Scientists are getting closer to PD-resistant salmon
New insights about fish biology and genetics will allow to breed highly tolerant or resistant salmon against the pancreas disease.
Norwegian scientists from Nofima have been working in a four-year project, SalmoResist, to find specific genes that produce high tolerance or resistance against the salmon pancreas disease. The disease is caused by a salmonid alphavirus that affects the pancreas and the heart and causes serious financial losses to the aquaculture industry.
“In the past, our understanding of specific genes and what contributes to resistance has been limited. Now, through several different approaches, we found out more about how fish biology works in relation to disease resistance,” said Nofima senior scientist, Nicholas Robinson.

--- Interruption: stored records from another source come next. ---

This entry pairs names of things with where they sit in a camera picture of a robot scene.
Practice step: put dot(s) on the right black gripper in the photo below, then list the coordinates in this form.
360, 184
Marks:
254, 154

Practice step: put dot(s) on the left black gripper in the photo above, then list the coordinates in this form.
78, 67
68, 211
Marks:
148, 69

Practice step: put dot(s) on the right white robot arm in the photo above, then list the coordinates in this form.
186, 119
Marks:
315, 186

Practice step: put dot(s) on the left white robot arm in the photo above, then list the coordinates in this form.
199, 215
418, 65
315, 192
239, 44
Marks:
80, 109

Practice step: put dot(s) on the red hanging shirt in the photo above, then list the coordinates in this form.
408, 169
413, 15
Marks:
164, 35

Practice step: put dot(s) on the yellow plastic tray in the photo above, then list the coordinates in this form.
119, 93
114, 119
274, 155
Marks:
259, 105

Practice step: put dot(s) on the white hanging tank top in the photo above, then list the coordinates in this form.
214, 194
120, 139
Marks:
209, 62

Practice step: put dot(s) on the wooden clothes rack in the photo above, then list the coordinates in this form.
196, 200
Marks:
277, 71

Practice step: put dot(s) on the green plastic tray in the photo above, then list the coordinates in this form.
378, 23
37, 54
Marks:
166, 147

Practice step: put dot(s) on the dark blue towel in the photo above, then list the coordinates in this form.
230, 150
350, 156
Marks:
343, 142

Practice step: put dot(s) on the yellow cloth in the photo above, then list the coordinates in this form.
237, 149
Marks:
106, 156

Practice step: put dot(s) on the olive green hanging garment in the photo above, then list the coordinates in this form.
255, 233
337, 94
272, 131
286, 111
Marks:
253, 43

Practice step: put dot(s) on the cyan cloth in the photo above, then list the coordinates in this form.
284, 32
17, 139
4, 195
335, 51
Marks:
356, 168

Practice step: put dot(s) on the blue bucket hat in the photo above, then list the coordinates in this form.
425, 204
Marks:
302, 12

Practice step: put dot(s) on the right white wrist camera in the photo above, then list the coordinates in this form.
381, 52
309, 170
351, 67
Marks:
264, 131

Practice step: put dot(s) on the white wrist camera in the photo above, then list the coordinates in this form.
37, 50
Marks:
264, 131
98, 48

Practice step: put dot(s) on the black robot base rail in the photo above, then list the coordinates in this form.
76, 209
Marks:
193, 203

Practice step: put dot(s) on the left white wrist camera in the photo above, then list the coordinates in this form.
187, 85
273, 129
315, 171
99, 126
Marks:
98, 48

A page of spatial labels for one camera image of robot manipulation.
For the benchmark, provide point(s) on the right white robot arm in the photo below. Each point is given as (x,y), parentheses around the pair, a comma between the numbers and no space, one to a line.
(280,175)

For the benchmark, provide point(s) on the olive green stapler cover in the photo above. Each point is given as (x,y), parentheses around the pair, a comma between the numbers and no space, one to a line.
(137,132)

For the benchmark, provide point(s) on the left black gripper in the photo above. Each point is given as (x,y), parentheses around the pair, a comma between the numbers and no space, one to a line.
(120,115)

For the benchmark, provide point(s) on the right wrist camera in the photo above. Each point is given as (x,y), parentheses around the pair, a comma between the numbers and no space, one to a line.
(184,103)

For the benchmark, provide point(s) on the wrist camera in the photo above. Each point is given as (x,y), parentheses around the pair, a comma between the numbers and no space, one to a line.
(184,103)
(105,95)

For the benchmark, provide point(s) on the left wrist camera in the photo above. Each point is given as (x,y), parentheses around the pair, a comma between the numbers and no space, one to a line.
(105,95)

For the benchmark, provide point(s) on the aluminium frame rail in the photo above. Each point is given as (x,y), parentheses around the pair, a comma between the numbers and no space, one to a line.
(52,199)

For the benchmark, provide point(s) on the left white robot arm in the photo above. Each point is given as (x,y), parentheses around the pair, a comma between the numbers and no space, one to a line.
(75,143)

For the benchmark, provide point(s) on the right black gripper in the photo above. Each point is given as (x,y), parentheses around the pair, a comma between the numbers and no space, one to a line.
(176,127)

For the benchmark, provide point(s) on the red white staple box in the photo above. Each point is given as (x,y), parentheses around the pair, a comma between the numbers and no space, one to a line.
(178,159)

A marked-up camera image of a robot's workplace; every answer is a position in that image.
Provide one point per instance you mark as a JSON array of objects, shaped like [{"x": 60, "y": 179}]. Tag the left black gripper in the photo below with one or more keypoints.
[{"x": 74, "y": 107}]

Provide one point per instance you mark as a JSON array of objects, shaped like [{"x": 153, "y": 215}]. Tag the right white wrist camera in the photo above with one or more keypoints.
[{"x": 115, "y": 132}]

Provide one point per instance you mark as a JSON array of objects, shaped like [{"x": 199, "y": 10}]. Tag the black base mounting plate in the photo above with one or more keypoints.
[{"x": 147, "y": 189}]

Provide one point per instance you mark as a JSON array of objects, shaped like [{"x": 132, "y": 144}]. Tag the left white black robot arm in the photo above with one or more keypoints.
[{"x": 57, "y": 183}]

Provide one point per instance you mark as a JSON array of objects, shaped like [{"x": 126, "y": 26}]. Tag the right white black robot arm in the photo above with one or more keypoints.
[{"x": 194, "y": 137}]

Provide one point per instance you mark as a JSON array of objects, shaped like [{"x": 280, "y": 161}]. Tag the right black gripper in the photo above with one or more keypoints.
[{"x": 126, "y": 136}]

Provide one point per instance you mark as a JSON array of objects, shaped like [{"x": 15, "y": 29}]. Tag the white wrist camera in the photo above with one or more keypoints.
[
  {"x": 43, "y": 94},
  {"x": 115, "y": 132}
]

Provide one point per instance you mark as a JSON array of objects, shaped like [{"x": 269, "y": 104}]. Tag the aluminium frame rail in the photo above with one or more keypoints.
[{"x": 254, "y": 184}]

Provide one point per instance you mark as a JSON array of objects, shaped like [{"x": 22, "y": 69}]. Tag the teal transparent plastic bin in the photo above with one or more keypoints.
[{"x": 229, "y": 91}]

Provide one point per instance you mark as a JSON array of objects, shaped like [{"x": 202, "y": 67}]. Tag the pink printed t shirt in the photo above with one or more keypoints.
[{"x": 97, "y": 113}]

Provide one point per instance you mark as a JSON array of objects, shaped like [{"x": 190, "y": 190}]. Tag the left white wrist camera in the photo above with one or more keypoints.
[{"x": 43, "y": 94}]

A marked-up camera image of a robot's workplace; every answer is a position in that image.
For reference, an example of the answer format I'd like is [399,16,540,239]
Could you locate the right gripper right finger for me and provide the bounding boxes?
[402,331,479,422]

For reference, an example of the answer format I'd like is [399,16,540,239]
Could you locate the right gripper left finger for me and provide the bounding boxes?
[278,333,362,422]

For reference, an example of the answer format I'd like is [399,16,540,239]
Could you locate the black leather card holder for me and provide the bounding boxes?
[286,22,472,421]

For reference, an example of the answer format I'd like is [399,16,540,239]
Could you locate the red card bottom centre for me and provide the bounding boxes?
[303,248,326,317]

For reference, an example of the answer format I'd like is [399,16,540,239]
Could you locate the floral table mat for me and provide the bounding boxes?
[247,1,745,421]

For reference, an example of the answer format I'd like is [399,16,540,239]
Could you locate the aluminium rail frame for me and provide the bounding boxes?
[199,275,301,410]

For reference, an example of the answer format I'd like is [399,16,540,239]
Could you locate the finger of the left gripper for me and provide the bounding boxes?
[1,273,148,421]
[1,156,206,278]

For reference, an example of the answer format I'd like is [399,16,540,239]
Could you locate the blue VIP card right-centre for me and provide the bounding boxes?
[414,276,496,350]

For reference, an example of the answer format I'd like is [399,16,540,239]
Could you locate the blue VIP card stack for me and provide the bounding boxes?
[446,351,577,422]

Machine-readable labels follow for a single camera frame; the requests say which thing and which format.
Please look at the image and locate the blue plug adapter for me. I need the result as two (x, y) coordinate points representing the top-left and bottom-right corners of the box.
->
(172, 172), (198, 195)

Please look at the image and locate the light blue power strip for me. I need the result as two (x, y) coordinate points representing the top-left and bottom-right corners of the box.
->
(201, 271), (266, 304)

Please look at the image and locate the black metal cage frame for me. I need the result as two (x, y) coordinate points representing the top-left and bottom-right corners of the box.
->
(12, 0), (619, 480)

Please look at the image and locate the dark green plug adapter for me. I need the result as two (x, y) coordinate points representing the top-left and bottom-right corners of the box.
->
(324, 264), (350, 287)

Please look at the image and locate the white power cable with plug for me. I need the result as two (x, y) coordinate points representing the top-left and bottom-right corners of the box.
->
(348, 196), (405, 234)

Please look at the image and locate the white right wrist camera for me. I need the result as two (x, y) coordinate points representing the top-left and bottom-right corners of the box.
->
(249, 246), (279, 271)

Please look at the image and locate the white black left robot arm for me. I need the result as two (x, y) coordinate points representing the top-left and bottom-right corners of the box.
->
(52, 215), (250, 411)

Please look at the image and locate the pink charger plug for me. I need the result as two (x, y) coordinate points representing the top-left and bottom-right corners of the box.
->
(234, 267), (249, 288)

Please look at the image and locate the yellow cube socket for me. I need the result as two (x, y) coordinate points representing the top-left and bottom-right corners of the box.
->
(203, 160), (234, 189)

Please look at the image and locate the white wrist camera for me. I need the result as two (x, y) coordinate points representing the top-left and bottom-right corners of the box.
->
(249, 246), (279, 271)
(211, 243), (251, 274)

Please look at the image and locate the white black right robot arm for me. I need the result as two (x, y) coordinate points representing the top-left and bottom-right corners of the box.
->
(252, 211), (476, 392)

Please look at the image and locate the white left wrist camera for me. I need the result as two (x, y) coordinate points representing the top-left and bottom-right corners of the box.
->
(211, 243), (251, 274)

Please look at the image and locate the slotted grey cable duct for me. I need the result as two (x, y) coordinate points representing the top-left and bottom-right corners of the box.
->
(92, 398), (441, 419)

To identify the particular genes, scientists used gene markers. Salmon families were infected and gene markers were used to find genes associated with resistance.
“We were able to determine the map location of the genes and also measure the amount of gene product produced in fish with high resistance compared with low resistance. The controlled infectious propagation of salmonid diseases in water and the possibility to conduct disease challenge tests on large families of Atlantic salmon give us a practical model to investigate the genes resistant to this virus,” said Robinson.
The scientists said that this project also provides important information about the treatment or prevention of alphavirus disease in other animal species.